The Imitation Game is, as you know, a widely anticipated movie with some mixed reviews, but mostly good, just like this one. If you don't know what the enigma machine is and what it did, well, you are poorly educated and shouldn't go to movies at all because you will think everything you see in every movie is true anyway. Here is what is true- Alan Turing was brilliant with a dose of functional autism and his invention, a computer that cracked the enigma code, saved millions of lives and shortened WWII. Mr.Turing was also a homosexual at a time when that meant jail or a "chemical castration" with estrogen shots. Alan Turing was one of those  British boys who did not do well at boarding school with the bullies and dumbasses that seem to frequent those places. The movie doesn't side step that. It is told in flashbacks. Now, you should read up on what the machine is and why it and Turing's work to solve it were important before you go, because that is what gives the film the minimal suspense it has. The movie takes liberties with the roles of the others at Bletchley though. It adds a few characters and gives one a job as Soviet spy (which did not actually exist). I sort of resented that since it was totally unnecessary to add that to the movie- Hollywood is incapable of sticking to the story in biopics. Dumb. Now people who can't read will think that really happened that way.
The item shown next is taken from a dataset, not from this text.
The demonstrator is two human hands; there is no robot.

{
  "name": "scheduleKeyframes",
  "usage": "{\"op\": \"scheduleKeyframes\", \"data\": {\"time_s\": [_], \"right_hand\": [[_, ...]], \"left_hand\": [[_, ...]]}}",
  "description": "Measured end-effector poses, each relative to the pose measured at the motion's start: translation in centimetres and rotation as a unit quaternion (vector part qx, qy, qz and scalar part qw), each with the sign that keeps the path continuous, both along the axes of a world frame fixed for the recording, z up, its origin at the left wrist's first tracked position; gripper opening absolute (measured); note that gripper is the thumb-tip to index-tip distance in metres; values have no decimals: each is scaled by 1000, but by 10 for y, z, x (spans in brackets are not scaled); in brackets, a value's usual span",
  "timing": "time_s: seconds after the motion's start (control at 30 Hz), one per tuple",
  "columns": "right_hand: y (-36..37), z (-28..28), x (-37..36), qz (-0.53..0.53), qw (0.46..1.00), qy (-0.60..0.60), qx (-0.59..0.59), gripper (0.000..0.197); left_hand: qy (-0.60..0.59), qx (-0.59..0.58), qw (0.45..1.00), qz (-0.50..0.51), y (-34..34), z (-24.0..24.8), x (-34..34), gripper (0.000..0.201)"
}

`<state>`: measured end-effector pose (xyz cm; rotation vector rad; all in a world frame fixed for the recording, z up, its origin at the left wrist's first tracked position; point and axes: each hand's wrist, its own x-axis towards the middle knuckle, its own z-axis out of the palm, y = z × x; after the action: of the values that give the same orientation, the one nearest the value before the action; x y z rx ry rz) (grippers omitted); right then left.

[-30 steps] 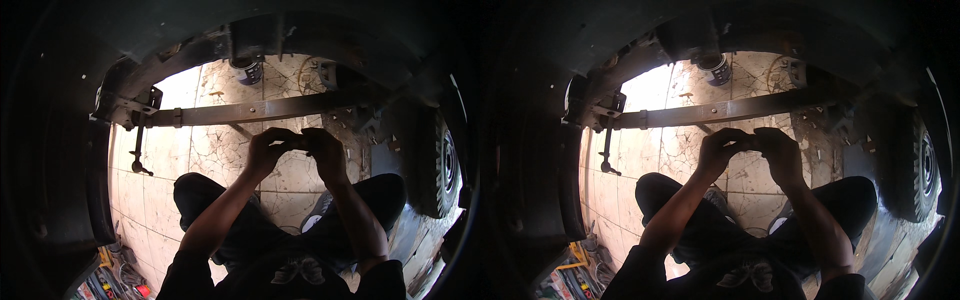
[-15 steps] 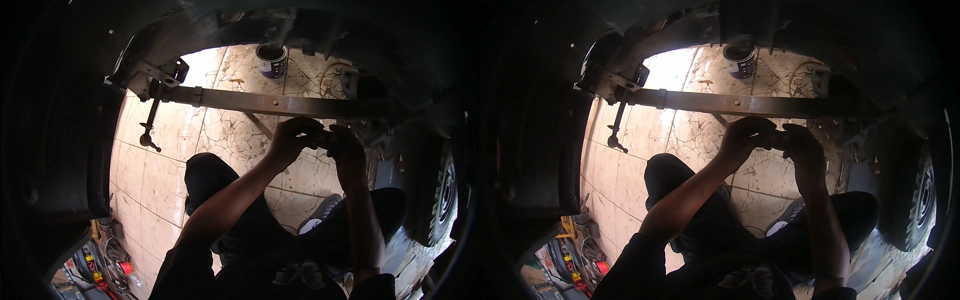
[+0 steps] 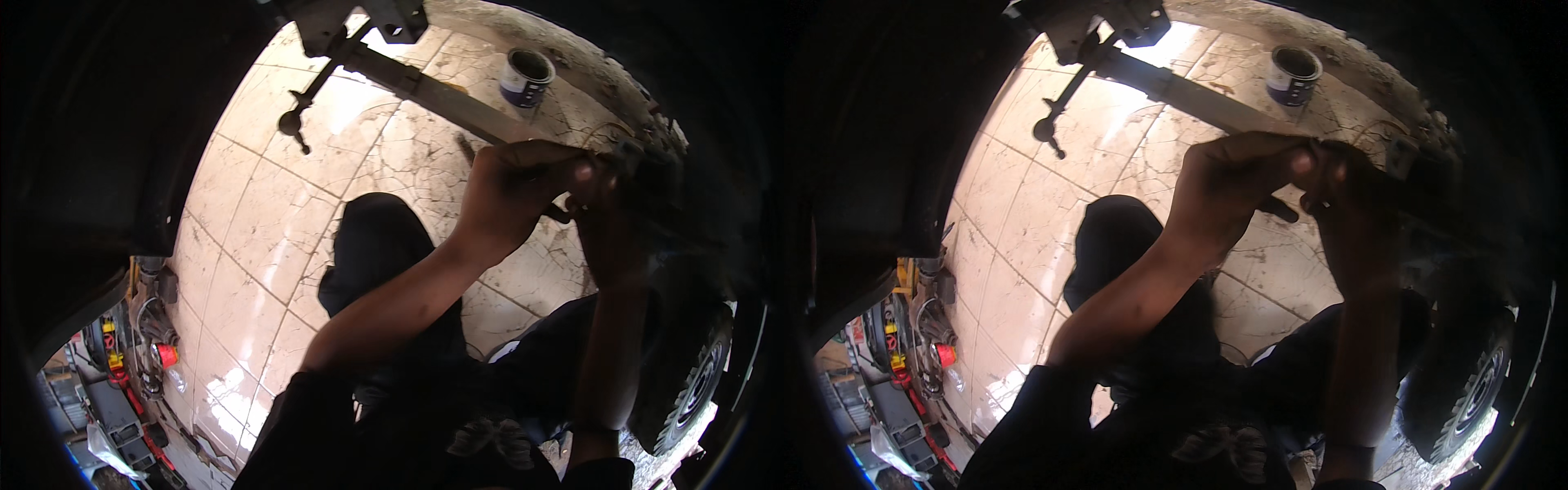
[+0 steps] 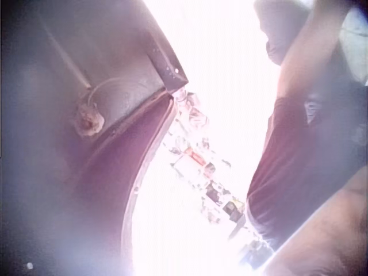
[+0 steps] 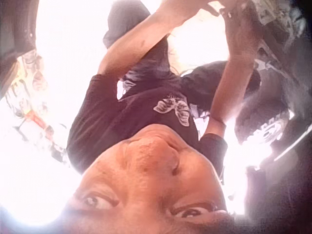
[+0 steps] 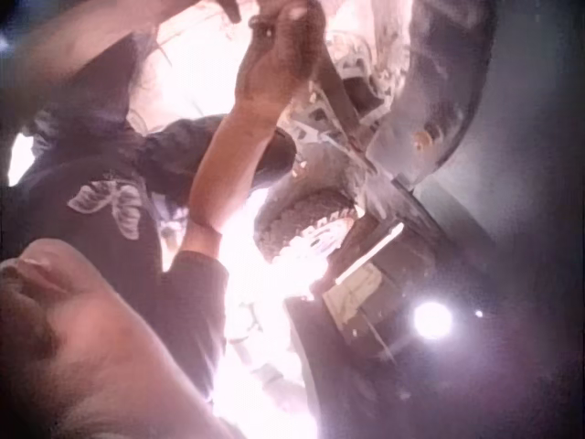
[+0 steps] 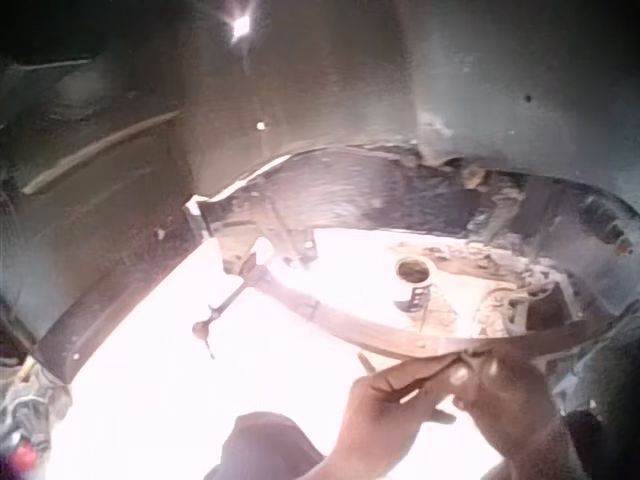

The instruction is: The person sits beneath a vehicle and uses a small metal file to smooth the surface of a horizontal metal bar. They repeatedly rub the file along the bar, pause to inspect the surface, and continue filing different sections of the same component.

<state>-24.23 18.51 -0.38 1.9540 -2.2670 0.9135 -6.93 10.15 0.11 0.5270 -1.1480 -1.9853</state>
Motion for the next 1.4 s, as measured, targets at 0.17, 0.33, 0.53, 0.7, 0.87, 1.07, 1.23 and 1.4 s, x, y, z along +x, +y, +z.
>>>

And, somewhere in heaven, Joan Clarke is looking down and marveling that Kiera Knightly is playing her. If they make a movie about me, I'd say "I'll settle for Kiera Knightly"- especially since someone FINALLY broke her of that annoying pout she'd make to show emotion.  It is a very touching film. You'd have to be a tad cold in spots of your heart not to shed just ONE tear at the end. Not because Turing was gay- but because it really must be a special hell to be brilliant. I'll never know.
Anyway, the movie can be slow in spots. It is the last half hour that really is best. And the other moral question about who lives and dies, well, it is a sad dilemma indeed.